Дом гетмана Брюховецкого в Гадяче, гетманской временной резиденции, расположен был на возвышенности, недалеко от берега Псела, и фасом выходил на эту небольшую, но живописно текущую среди зелени речку. К большому деревянному гетманскому дому, осененному стройными тополями, примыкал сад, тянувшийся по скату и густо заросший ветвистыми, с серебряной листвой, тополями, дубом и липами. В густой листве искрились золотом на солнце и высвистывали золотистые иволги. Иногда, как бы нечаянно или ошибкой, начинала гугнеть кукушка, но тотчас же срывалась с голоса и кончала крикливым и хриплым говорком. Звонко кикали над вершинами копчики, гоняя от своих гнезд сорок и галок. Пустельга пряла в высокой, прозрачной синеве своими подвижными крыльями и разом срывалась в траву, завидя добычу. Пчелы усердно работали и гудели в ветвях развесистой липы.

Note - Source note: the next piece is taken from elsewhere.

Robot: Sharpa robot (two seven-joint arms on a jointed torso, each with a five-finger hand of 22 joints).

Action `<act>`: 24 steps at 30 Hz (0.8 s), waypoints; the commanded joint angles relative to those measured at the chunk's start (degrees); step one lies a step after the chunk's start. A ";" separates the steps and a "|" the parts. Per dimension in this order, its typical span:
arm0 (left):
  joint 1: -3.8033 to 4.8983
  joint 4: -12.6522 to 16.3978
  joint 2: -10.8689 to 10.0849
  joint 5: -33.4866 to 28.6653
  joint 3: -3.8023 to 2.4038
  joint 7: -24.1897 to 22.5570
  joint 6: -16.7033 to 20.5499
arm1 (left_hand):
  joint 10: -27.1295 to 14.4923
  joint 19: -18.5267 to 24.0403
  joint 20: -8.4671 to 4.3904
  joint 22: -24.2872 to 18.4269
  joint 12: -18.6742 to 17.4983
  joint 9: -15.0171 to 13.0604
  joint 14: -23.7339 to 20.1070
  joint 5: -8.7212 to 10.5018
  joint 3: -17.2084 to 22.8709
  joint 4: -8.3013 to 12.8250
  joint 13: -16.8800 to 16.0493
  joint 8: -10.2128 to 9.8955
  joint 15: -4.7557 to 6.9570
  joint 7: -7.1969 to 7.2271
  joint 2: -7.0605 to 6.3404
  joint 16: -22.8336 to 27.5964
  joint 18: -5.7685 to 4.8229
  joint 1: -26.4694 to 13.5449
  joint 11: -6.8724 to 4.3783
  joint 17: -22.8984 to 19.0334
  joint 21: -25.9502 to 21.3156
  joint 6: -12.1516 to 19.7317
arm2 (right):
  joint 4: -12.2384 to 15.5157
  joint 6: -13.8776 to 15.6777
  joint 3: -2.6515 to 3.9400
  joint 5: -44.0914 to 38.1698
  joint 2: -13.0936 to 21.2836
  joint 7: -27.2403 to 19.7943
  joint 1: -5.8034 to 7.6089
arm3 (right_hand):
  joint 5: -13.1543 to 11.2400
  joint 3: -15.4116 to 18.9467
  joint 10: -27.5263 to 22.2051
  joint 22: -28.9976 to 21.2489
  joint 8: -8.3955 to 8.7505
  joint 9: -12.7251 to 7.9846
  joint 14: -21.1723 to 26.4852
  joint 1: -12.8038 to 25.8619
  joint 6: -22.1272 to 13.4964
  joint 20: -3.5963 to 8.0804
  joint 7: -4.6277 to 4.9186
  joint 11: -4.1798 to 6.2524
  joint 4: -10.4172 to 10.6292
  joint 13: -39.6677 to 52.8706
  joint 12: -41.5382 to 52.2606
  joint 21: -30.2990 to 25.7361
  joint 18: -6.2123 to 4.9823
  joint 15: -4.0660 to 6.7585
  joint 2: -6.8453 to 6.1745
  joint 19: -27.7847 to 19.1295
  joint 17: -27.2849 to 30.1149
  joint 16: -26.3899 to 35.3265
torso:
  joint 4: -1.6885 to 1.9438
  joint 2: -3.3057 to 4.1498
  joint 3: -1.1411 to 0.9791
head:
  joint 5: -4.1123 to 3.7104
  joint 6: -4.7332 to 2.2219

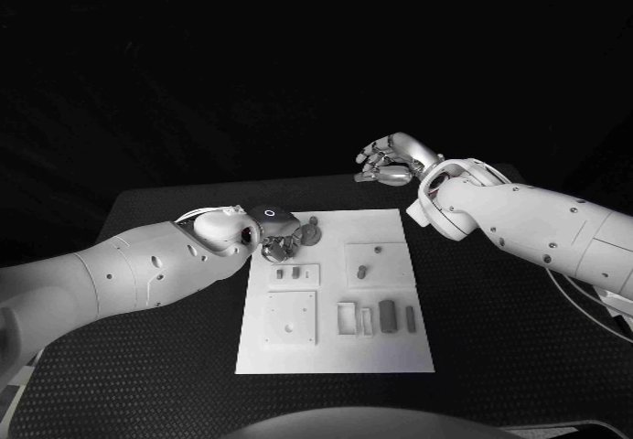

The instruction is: Assemble the parts on the task board

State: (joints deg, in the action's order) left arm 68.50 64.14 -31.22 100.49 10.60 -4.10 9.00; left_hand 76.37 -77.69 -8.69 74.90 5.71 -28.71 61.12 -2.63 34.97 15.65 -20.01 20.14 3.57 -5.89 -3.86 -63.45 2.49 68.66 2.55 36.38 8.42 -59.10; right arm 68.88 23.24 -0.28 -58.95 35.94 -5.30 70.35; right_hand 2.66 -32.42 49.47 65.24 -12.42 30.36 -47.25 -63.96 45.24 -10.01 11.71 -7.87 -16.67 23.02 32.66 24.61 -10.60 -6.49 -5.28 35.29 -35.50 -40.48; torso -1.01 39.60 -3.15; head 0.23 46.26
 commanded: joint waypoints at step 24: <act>0.02 -0.50 0.46 -0.34 0.19 -0.12 -2.67 | 0.40 -0.12 -0.34 0.61 -0.43 -1.43 0.52 -0.25 0.34 -0.19 -0.08 0.11 0.03 -0.27 0.60 0.47 1.23 0.18 -0.07 0.16 -0.31 -0.49 | -0.16 -1.31 0.04 0.99 -0.07 -0.47 0.05 | 0.08 0.57 0.47 0.09 -0.36 -0.19 -0.17 0.25 -0.62 -0.35 0.52 -0.12 -0.09 -0.91 -0.66 -0.59 0.25 -0.13 0.35 -0.53 0.42 0.65 | 0.07 -0.02 0.05 | -0.19 0.49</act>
State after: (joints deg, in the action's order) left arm 68.56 63.43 -30.81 100.33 10.70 -3.88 7.93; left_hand 76.33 -77.82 -8.79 74.93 5.49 -29.08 61.11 -2.59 35.13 15.49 -20.13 20.12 3.56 -6.05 -3.81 -63.23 2.46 68.84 2.51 36.48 8.42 -58.95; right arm 68.77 22.43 -0.28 -58.13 35.91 -5.30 70.35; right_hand 2.66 -32.26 49.47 65.25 -12.42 30.26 -47.25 -63.96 44.98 -10.22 11.57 -7.87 -16.83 22.18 32.22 24.36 -10.60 -6.48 -5.28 35.08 -35.14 -40.04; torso -0.94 39.59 -3.09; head 0.05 46.64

Под одной из таких лип, у ствола которой разостлан был богатый персидский ковер, на деревянном резном кресле сидела молодая гетманша и вышивала золотым бисером и мелким жемчугом кисет для своего мужа, а старая нянька, повязанная платком, сидела на ковре и вязала свивальник: ее молодая боярынька была если еще не на сносе, то все-таки уже с заметным спереди округлением. Внизу, перед глазами у них, по берегу Псела двигались или неподвижно сидели на траве живописные группы гадячской молодежи. Шли «русальные» игры под звонкий смех и пение десятков молодых женских голосов, которым иногда вторили, передразнивая их, голоса мужские:

Свежие, чистые, сильные голоса разом обрывались, потому что выходило какое-то замешательство. Молодой, с русыми кудрями, стрелец погнался было за круглолицей, утыканной цветами дивчиною, настиг было ее, звонко хохочущую и звонко звенящую монистами, у самого хоровода, но та его разом оборвала.

— Геть, москалю! Одчепись! — протестовала она, защищаясь кокетливо, когда стрелец хотел дать волю своим московским рукам. — Жартуй с своею московкою.

Последовал дружный хохот. Все девчата, перестав петь, вооружились против стрельца, швыряя в него травой и цветами.